Le débat public a été marqué ces derniers jours par les discussions économiques, particulièrement les divergences fortes qui se sont exprimées publiquement entre le gouvernement et la Banque centrale sur la question du financement de la loi de Finances rectificative pour l’année 2020. Ce débat a pris une tournure très politique du fait qu’il s’est exprimé sur la place publique après le communiqué publié par la Banque centrale suite à son dernier Conseil d’administration, l’intervention du Gouverneur devant la Commission des finances de l’ARP et la décision de cette dernière d’appeler le gouvernement à réviser son projet.
Nous aurions aimé que ces divergences soient réglées par une plus grande concertation et que les institutions de l’Etat soient en mesure de parvenir à des positions consensuelles, particulièrement dans un contexte de crise profonde que nous traversons.
Mais, ce débat pose des questions essentielles dans la réflexion économique qui concerne la place et le rôle de ce que les économistes appellent les politiques monétaires non-conventionnelles dans le financement de l’économie. Ces politiques sont dans leur définition générale les politiques qui cherchent à réduire les pressions des politiques traditionnelles et restrictives dans le financement de l’économie. Le débat entre la Banque centrale et le gouvernement concerne le degré de libéralisation que nous voulons introduire dans les politiques monétaires. La seconde interrogation est liée au niveau de risque que les politiques non-conventionnelles sont capables d’introduire au sein de l’économie.
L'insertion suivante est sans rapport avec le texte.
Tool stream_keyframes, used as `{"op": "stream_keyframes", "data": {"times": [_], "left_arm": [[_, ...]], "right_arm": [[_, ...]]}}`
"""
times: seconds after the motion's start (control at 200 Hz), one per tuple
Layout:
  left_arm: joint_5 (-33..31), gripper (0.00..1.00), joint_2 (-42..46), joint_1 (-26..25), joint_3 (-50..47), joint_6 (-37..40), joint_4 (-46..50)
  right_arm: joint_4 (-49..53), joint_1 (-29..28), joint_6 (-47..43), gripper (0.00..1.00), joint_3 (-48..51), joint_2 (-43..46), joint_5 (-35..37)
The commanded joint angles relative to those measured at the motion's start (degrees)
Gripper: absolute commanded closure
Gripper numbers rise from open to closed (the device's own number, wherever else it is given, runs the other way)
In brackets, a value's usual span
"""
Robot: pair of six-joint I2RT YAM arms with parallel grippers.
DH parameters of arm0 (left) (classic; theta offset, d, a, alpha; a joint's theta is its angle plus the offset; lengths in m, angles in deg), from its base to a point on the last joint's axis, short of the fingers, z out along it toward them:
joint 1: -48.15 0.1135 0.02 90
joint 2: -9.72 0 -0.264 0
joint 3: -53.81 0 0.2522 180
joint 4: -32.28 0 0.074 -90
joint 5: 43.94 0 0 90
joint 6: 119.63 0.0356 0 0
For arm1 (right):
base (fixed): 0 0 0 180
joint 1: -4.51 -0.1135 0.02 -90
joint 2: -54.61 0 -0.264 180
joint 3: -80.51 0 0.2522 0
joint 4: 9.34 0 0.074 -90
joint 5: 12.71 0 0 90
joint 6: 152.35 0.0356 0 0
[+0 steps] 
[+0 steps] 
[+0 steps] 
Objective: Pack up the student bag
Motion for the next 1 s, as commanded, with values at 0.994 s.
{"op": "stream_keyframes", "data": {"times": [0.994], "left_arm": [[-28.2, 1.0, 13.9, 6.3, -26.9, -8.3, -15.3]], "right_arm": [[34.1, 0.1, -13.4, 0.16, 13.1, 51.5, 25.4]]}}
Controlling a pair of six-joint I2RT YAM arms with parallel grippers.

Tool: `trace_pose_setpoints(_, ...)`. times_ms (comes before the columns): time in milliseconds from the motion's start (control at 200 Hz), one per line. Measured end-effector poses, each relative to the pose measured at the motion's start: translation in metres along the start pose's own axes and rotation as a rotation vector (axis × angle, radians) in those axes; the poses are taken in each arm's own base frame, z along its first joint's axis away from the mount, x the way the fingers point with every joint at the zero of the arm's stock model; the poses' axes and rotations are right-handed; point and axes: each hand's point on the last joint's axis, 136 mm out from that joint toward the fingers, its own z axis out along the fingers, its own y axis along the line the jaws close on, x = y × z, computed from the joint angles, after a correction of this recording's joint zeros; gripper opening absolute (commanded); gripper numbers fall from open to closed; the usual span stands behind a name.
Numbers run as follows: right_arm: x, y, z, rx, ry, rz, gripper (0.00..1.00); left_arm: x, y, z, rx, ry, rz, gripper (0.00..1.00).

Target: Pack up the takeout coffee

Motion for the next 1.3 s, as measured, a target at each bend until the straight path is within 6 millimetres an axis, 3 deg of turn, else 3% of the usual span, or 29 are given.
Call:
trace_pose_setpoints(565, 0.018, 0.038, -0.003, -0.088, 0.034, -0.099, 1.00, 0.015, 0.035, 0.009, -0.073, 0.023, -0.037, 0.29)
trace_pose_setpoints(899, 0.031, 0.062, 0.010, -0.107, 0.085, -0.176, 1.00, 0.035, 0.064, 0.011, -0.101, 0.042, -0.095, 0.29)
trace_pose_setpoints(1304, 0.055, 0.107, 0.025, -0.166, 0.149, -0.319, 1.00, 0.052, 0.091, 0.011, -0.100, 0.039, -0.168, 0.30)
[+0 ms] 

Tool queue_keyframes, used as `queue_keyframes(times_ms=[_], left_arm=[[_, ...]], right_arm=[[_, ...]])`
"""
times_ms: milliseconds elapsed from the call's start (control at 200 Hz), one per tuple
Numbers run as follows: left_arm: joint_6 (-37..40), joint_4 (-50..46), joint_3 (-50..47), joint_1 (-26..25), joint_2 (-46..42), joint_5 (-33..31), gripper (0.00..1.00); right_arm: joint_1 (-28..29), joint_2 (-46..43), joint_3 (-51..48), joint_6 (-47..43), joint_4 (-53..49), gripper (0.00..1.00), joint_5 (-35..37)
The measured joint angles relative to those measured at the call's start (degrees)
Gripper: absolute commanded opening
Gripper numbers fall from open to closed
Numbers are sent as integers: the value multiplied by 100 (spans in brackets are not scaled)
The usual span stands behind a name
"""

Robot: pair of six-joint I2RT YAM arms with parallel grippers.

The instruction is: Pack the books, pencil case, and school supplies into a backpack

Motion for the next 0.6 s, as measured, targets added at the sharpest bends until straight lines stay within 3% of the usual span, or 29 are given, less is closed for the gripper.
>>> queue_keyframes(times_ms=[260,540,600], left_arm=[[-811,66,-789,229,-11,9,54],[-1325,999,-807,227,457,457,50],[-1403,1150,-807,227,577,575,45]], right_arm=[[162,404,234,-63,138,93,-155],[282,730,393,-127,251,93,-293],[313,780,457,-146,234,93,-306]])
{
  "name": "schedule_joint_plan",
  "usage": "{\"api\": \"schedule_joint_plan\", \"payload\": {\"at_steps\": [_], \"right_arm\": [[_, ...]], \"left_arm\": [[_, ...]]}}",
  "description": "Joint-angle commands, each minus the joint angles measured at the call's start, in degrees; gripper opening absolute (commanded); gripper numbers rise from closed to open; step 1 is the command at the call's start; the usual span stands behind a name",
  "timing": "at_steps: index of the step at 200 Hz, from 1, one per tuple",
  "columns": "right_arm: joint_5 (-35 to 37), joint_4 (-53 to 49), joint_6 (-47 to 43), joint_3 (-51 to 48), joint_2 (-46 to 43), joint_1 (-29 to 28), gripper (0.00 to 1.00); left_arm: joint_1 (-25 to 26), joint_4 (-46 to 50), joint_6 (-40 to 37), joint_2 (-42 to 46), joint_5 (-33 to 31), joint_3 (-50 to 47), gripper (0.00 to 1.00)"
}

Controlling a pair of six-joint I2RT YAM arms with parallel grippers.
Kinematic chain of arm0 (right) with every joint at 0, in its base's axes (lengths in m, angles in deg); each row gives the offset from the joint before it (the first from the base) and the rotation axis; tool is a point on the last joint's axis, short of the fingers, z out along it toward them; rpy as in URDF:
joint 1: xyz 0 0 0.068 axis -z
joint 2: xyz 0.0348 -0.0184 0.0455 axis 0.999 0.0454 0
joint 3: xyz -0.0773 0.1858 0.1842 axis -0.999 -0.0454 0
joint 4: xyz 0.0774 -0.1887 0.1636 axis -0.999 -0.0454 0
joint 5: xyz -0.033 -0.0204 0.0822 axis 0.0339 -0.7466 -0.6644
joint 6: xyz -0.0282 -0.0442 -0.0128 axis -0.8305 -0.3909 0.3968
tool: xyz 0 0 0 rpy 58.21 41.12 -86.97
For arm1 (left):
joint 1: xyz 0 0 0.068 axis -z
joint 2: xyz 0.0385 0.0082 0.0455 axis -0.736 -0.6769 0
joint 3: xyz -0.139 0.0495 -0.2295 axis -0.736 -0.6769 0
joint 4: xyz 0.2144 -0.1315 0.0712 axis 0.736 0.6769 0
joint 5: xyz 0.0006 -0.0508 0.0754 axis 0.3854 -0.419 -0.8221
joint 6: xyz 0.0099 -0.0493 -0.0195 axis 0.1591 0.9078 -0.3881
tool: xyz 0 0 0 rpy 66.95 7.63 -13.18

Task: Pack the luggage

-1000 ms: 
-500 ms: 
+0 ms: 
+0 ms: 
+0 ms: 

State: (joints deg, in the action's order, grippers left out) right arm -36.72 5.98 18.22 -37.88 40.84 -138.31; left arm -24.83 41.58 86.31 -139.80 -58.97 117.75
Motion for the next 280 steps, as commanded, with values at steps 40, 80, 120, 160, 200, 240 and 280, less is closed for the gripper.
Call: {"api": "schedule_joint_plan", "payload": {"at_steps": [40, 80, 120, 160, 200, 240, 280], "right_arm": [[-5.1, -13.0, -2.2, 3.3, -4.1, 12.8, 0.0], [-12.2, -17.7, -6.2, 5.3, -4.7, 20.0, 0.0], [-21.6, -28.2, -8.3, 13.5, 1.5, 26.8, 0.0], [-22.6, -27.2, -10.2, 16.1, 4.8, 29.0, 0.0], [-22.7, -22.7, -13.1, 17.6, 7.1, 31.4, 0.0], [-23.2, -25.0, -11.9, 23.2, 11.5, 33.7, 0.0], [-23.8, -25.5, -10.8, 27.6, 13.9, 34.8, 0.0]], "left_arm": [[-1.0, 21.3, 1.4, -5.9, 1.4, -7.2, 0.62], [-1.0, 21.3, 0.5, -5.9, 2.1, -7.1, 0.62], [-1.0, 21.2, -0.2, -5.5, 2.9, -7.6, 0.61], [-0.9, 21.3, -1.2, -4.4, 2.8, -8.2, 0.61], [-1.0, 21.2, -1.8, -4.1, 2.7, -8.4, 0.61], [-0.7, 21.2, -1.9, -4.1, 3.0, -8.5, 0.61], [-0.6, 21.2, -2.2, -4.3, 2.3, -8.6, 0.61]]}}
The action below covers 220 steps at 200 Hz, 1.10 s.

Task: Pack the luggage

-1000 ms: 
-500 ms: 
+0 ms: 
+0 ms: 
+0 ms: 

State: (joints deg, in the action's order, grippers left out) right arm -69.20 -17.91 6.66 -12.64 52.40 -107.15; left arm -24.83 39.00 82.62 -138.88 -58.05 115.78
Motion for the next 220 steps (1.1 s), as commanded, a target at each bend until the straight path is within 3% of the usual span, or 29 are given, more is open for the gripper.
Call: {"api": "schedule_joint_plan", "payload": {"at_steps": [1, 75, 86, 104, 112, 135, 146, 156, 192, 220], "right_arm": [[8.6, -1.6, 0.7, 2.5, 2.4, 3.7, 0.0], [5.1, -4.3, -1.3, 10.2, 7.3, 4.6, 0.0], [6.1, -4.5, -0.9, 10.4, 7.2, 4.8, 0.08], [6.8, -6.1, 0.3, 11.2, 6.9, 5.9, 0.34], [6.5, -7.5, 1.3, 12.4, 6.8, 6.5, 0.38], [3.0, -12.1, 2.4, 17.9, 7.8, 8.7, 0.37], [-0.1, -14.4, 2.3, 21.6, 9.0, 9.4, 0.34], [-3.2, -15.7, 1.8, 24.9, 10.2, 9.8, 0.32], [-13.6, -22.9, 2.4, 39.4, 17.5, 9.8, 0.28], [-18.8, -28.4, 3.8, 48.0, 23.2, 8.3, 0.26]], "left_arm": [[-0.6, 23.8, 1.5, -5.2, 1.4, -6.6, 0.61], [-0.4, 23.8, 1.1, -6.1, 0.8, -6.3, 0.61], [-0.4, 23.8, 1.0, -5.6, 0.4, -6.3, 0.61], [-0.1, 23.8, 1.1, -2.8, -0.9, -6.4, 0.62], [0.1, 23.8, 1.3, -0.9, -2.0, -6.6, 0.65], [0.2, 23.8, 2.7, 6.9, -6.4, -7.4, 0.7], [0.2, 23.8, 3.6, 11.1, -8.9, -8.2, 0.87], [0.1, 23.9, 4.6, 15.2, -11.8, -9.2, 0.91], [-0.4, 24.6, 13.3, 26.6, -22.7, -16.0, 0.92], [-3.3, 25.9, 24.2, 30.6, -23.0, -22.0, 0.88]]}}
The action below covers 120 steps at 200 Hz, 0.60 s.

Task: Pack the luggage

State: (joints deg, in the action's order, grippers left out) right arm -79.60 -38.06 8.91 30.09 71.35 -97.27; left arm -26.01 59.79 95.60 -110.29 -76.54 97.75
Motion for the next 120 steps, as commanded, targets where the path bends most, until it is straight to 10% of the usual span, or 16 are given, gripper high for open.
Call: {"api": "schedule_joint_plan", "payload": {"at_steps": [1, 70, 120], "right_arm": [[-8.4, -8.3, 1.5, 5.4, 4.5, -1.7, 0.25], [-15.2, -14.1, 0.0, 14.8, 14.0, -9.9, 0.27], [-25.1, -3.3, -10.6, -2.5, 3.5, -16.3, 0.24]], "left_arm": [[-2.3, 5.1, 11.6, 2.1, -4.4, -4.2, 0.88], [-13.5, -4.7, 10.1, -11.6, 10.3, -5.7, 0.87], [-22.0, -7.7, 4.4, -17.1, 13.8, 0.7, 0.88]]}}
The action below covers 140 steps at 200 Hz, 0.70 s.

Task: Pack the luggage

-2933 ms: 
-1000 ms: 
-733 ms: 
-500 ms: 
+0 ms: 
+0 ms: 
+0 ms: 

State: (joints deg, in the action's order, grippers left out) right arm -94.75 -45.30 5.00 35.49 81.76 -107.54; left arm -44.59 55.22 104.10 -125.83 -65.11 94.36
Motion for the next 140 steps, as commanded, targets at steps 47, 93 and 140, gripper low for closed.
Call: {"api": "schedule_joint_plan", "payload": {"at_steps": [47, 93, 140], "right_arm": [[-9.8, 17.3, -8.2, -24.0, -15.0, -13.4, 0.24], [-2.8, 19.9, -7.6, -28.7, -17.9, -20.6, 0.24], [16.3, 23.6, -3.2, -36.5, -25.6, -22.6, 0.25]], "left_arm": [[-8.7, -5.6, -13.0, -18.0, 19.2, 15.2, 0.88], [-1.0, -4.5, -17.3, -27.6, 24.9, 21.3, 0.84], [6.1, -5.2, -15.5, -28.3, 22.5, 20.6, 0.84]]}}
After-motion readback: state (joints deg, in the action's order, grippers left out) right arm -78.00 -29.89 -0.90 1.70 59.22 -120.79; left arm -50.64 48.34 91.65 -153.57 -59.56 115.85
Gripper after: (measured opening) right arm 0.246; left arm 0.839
Il faut noter que les politiques monétaires ont connu une révolution majeure au début des années 1980 avec le retour en force des politiques restrictives inspirées par le maître de Chicago, l’économiste américain Milton Friedman. Cette contre-révolution s’inscrit dans une transformation plus profonde du débat économique et la sortie du consensus keynésien qui a marqué le débat économique depuis la sortie de la Seconde Guerre mondiale.
Les nouveaux choix de politique monétaire vont se fixer comme objectif la lutte contre les tensions inflationnistes qui ont marqué les économies des pays développés et d’autres pays émergents au cours des années 1970. Ce contexte économique sera à l’origine de la définition et de la mise en place de nouvelles politiques monétaires restrictives. Ce changement de cap va commencer aux Etats-Unis avec l’arrivée de Paul Volcker à la tête de la FED en 1979 opérant un relèvement sans précédent des taux d’intérêt pour faire face aux tensions inflationnistes. Cette rupture sera à l’origine d’un changement d’orientation des politiques monétaires dans la plupart des pays du monde.
Ce changement sera accompagné de réformes institutionnelles dont les plus importantes concernent l’indépendance des banques centrales et l’interdiction du financement direct des budgets de l’Etat. La question de l’indépendance avait pour objectif de libérer les banques centrales de l’influence des responsables politiques, particulièrement de la tentation de mettre en place des politiques expansionnistes, notamment lors des périodes électorales. Il faut souligner que jusque-là, le nombre de banques centrales indépendantes était limité et la grande majorité d’entre-elles était soumise au pouvoir exécutif.
Les réformes mises en place au début des années 1990 vont opérer un changement majeur. La plupart des banques centrales vont devenir indépendantes et leur gouvernance est conduite par des conseils d’administration indépendants qui vont définir leurs grandes options en matière de politique monétaire.
La seconde rupture majeure concerne le refus du financement direct par les banques centrales du budget de l’Etat.
Mais, si les politiques monétaires restrictives ont réussi à faire face à l’inflation et la diminuer de manière marquée, elles ont été critiquées du fait de leur impact sur les investissements et sur la croissance économique. Ces limites ont été à l’origine d’appels pour sortir et diminuer le caractère restrictif des politiques monétaires afin de relancer la croissance économique sur des bases solides.
Ces critiques ont été à l’origine d’une évolution importante des politiques monétaires et du développement des politiques non-conventionnelles capables de donner des marges de manœuvre pour les différents pays et leurs banques centrales. La conjoncture difficile et l’ampleur de la récession suite à la pandémie de la Covid-19 ont renforcé ce retour aux politiques non-conventionnelles.
Le débat aujourd’hui sur la politique monétaire que nous connaissons est partie prenante d’un débat global sur l’évolution de ces politiques et leurs rapports avec les politiques budgétaires. Si nous avons défendu les politiques non-conventionnelles et la nécessité d’ouvrir la marge des politiques monétaires, particulièrement dans les moments de crise, nous pensons qu’elles doivent respecter un certain nombre de conditions afin qu’elles ne deviennent pas une source de déstabilisation des grands équilibres macroéconomiques.